======== Record set ========

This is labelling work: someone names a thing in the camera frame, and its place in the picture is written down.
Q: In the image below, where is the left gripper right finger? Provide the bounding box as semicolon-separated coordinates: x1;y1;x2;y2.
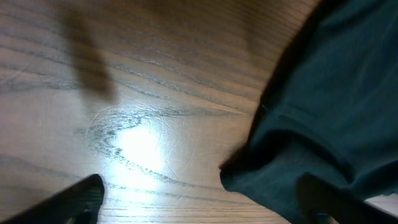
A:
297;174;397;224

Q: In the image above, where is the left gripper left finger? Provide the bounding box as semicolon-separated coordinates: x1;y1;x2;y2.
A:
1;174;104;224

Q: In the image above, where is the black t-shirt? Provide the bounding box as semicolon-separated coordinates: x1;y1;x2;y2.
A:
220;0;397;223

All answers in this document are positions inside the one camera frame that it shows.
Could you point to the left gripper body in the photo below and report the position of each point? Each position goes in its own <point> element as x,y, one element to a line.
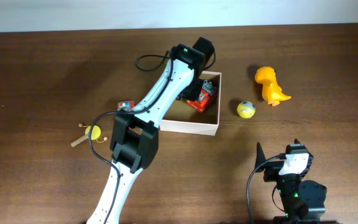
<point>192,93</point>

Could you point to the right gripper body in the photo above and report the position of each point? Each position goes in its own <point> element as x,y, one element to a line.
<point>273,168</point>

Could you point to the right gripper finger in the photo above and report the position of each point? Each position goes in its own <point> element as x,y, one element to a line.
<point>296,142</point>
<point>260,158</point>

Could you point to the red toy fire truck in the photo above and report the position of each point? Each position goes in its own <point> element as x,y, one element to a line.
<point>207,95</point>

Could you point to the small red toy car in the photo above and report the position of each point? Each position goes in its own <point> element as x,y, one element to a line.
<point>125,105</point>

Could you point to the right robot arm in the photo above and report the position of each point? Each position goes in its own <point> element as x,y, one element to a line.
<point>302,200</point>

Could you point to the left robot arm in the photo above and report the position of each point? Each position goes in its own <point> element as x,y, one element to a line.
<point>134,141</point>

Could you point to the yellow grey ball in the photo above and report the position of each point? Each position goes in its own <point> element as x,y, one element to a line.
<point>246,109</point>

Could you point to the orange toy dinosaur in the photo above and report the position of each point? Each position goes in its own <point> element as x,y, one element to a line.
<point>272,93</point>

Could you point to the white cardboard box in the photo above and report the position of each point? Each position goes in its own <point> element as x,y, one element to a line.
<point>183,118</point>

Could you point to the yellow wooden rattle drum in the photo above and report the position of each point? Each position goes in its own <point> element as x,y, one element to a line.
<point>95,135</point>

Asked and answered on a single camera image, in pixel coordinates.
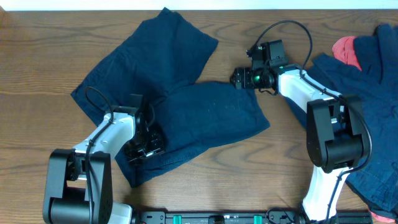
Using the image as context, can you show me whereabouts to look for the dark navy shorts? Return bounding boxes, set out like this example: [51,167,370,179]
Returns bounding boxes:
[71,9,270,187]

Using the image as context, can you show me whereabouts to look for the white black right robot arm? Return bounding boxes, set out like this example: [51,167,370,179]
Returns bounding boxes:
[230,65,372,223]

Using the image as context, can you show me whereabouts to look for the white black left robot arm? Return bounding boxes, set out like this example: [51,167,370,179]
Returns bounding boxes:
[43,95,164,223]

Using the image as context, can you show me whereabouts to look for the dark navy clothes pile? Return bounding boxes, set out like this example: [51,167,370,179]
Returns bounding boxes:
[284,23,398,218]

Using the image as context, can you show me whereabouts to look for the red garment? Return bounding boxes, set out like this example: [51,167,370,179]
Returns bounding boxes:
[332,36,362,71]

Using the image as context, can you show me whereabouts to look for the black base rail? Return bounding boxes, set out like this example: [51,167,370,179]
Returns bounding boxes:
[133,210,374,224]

========

*Problem*.
From the data above, output only the lines between the line containing "<point>207,95</point>" and the line containing "<point>134,141</point>", inclusive, exactly as written.

*Completed task*.
<point>207,95</point>

Could you point to the small red toy car in the photo above and report the position of each point? Each position goes in its own <point> element as x,y, one element to a line.
<point>125,105</point>

Could you point to the right robot arm in the photo above and report the position of each point? Each position goes in its own <point> element as x,y, one element to a line.
<point>302,200</point>

Could you point to the left robot arm in the photo above and report the position of each point? Each position goes in its own <point> element as x,y, one element to a line.
<point>134,141</point>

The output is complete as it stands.